Selon cette loi, dont les Ghanéens ont pris connaissances avec stupéfaction au lendemain du départ début janvier du président John Kufuor, tout ancien chef de l’Etat du Ghana a droit, entre autres privilèges, à six véhicules, avec une dotation en carburant et un chauffeur. Ce parc automobile doit être renouvelé tous les quatre ans.
Il bénéficie en outre de 45 jours de congé à l’étranger, chaque année, au frais du contribuable, de même que les membres de sa famille.
Il a également droit à deux villas entièrement équipées par l’Etat. Celles-ci restent la propriété de ses héritiers à la mort de l’ancien président.
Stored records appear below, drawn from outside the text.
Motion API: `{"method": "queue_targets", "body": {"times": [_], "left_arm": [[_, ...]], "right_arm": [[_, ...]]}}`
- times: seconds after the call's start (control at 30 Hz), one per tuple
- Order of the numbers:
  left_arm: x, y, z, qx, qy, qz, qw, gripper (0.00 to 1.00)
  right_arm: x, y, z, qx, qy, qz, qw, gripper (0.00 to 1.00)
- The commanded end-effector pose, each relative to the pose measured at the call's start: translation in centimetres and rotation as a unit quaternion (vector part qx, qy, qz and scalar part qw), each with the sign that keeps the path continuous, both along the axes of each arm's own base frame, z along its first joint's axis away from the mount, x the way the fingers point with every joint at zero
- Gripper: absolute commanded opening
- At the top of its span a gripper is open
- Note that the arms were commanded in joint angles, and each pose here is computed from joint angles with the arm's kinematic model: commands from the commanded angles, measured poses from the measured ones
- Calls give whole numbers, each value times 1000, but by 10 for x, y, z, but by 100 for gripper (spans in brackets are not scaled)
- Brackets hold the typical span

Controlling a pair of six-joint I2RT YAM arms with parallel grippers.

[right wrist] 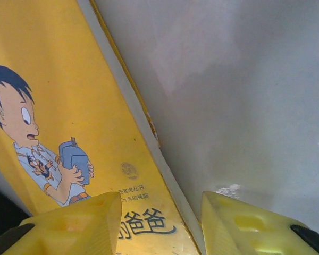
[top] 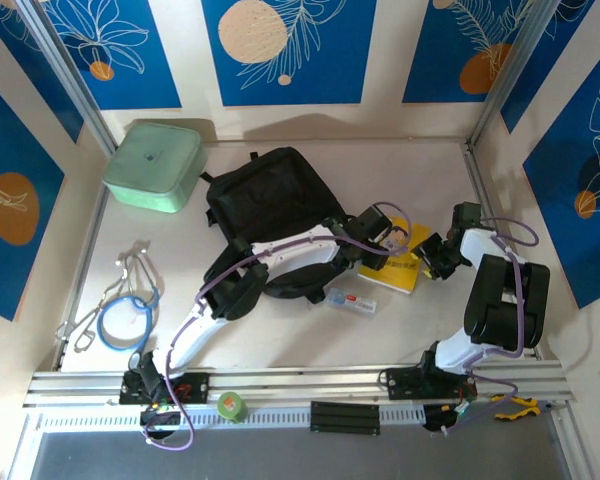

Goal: Pack the student bag
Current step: Pick up the book from the middle-right of the table.

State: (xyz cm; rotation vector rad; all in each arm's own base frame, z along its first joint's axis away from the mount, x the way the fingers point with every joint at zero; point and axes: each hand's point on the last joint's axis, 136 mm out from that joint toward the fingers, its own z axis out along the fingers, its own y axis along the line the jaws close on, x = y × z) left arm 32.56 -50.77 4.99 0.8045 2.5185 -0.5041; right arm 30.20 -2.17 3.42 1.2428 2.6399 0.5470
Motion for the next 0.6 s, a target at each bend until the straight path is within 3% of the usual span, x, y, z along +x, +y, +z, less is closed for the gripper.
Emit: {"method": "queue_targets", "body": {"times": [0.0, 0.33, 0.57], "left_arm": [[1, 10, -17, 31, 11, 7, 999, 45], [-14, 13, -49, 52, 53, -7, 997, 46], [-20, 17, -63, 70, 63, -14, 995, 46]], "right_arm": [[2, 8, -1, 21, -6, 16, 1000, 43], [1, 18, -8, 32, 10, 33, 999, 44], [5, 27, 14, 9, -1, 60, 998, 41]]}}
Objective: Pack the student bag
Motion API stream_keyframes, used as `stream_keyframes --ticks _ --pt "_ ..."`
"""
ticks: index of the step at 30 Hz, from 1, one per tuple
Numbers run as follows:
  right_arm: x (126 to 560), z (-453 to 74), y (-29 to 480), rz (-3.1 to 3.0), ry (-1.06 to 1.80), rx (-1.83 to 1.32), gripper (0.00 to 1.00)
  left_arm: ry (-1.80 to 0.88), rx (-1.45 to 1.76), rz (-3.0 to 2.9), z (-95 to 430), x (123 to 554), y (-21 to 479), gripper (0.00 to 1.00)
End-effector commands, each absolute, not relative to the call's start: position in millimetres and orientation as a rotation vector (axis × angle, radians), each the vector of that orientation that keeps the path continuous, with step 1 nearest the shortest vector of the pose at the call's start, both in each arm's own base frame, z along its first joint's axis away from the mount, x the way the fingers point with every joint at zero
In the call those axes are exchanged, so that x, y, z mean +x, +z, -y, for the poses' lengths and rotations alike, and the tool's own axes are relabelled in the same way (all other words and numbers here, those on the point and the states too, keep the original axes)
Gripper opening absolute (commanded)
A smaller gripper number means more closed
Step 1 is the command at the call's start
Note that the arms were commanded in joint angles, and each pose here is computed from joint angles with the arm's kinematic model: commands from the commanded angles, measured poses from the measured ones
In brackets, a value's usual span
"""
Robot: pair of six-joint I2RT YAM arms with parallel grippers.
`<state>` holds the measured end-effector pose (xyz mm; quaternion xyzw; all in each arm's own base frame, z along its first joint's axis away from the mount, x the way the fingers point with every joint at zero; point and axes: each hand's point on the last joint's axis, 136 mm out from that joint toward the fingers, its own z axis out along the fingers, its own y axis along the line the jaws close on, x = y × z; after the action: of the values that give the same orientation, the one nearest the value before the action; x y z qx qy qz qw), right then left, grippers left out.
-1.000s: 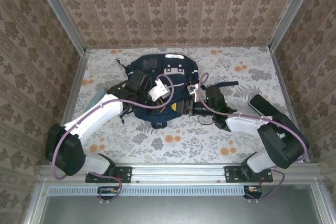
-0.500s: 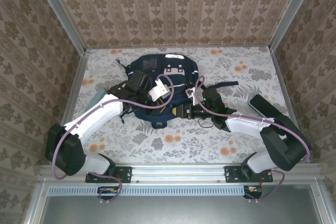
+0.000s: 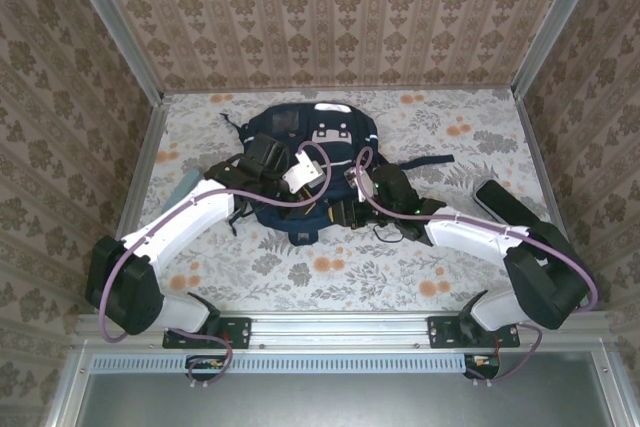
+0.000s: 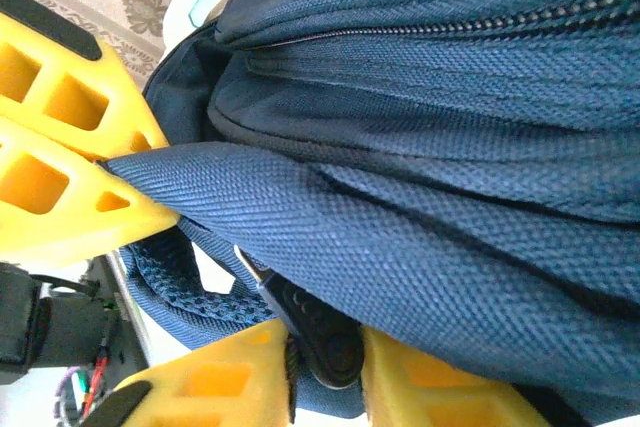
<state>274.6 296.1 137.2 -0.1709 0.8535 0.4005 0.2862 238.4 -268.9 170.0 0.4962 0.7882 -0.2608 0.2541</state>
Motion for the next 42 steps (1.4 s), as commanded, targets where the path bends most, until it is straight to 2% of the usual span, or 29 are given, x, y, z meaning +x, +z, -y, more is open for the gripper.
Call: stream_keyframes --ticks 1,13,24,31,42 --pt "277.9 -286.4 155.0 -2.239 0.973 -0.461 0.20 -0.764 1.318 -2.053 279.3 242.3 192.5 0.00" --pt "275.9 -233.0 142.7 -2.326 0.728 -0.279 0.00 -0.710 1.284 -2.068 270.1 245.2 186.9 0.00" --pt "305.4 -179.6 123.7 -2.437 0.437 0.032 0.00 -0.649 1.250 -2.100 257.5 244.2 186.5 0.00" --pt "341.8 -146.1 107.1 -2.471 0.304 0.243 0.00 -0.647 1.207 -2.090 250.8 238.2 190.1 0.00" --pt "406.1 -142.4 85.6 -2.483 0.379 0.362 0.00 -0.684 1.206 -2.074 251.0 231.7 190.1 0.00"
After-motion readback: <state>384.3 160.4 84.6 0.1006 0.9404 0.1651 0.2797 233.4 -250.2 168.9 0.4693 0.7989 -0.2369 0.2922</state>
En cas d’embouteillage, il bénéficie d’une flèche, pour des raisons de sécurité, en plus d’une garde rapprochée 24 heures sur 24. A tout cela, s’ajoute une indemnité de fin de mandat d’environ 500 millions de francs CFA.
Cette loi votée par le régime sortant du président Kufuor ne cesses de susciter la polémique et a quelque peu ternie l’image de son gouvernement pourtant salué quelques jours plus tôt pour avoir cédé le pouvoir à l’ancienne opposition.
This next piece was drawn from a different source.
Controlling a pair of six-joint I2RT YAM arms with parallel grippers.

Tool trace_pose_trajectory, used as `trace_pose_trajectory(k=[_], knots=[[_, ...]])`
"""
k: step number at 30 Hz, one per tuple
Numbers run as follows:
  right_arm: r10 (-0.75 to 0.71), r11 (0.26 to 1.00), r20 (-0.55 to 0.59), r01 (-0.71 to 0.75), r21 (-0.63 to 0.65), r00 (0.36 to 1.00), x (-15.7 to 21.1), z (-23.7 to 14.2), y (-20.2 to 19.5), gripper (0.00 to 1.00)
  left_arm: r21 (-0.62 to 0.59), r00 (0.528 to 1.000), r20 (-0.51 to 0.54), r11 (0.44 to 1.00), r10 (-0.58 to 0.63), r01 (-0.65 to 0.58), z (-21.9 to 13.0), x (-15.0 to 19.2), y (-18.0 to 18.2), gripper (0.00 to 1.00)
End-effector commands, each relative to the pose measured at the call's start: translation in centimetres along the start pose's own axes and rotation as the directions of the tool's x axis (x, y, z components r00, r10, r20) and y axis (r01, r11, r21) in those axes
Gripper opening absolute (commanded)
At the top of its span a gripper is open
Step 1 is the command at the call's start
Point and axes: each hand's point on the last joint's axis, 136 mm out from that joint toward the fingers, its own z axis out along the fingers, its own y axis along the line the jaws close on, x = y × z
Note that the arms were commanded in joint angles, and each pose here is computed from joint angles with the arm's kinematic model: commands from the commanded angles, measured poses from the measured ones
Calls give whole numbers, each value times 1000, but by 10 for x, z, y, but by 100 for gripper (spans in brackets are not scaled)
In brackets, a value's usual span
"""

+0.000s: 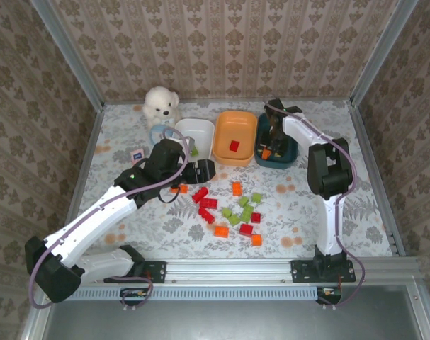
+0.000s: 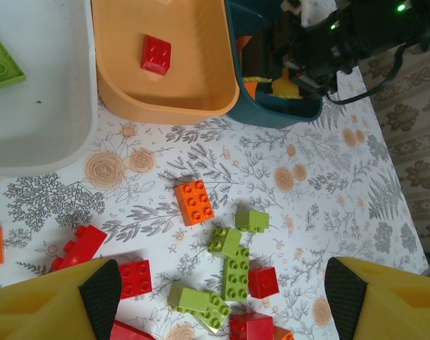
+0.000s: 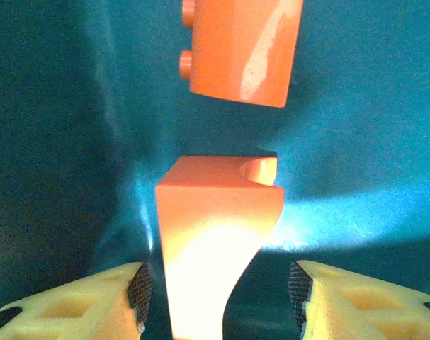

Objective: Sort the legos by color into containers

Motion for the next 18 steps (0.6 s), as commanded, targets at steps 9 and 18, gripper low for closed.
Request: trace_pose_trajectory(k=[9,18], knots=[[13,993,288,21,-112,958,19,-161,-1,55,110,930,-225,956,292,-273,46,25,-49,78],[21,893,351,141,-428,936,164,-230,-19,58,125,831,-391,917,396,-378,136,68,-65,73]])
Le président du groupe parlementaire majoritaire, Alban Bagbina, a confié à ce sujet à l’agence de presse du Ghana (GNA, officielle) a assuré que la loi sera réexaminée et les conclusions des parlementaires seront soumises au nouveau président John Evans Atta Mills. Il reconnaît que la loi n’avait pas été sérieusement étudiée lors de son premier passage au Parlement.
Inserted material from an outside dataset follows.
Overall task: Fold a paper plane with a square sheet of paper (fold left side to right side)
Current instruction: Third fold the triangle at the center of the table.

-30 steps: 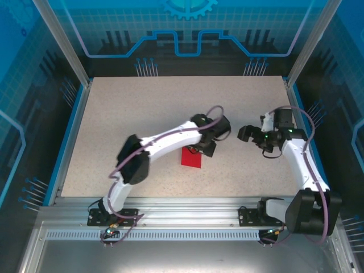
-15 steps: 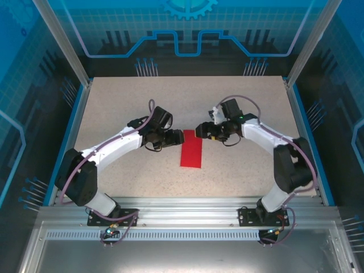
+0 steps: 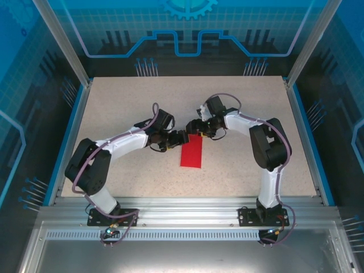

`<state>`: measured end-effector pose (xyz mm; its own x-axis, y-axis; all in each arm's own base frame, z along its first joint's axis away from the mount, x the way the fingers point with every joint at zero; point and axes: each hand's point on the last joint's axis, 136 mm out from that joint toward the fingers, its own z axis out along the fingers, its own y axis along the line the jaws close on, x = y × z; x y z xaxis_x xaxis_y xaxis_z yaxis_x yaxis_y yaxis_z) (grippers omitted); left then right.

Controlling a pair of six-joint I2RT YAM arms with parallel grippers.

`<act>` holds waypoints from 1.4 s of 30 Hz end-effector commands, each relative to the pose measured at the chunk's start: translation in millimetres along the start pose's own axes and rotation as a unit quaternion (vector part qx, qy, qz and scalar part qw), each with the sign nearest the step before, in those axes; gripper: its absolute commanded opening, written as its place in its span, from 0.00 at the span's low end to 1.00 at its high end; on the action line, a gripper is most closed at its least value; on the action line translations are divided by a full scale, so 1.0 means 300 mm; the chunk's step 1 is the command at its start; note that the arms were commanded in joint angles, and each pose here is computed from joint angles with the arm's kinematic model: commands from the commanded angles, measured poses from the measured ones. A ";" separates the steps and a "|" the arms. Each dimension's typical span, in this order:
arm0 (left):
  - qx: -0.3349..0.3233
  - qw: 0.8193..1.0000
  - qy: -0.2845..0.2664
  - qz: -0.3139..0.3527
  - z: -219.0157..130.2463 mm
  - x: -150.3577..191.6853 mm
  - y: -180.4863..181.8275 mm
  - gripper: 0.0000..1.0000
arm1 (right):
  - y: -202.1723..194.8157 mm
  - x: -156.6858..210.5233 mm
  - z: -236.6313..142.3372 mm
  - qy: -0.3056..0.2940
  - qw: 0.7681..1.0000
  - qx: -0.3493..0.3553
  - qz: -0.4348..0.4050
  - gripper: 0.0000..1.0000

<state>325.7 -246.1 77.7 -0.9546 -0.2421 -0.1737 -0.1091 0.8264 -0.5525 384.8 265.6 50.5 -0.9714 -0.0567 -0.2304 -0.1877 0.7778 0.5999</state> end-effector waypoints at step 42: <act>0.005 0.997 0.077 -0.004 0.194 0.048 -0.058 0.76 | 0.000 0.020 -0.068 -0.007 1.000 0.010 -0.026 0.81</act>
<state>327.5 -277.2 31.6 -0.9815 -0.1843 -0.0510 -0.1313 0.8433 -0.5212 383.1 258.1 59.6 -0.9581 -0.0823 -0.2742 -0.2315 0.7862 0.5730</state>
Pour sa part, le président du groupe parlementaire minoritaire (opposition), Osei Kyei-Mensah-Bonsu, affirme avoir pris note des récriminations de la population et de l’émotion ainsi suscitée par cette loi, rapporte GNA.

L’ancien président John Rawlings n’avait pas bénéficié de tels avantages à la fin de son deuxième mandat en 2000.
Des organisations de la société civile ont organisé une marche de protestation, mardi à Accra, pour dénoncer cette loi, estimant que c’est un moyen de dilapider les deniers publics.
Ce débat s’est posé quelques jours seulement après le départ du pouvoir de John Kufuor qui vient de boucler deux mandats de quatre ans à la tête du pays.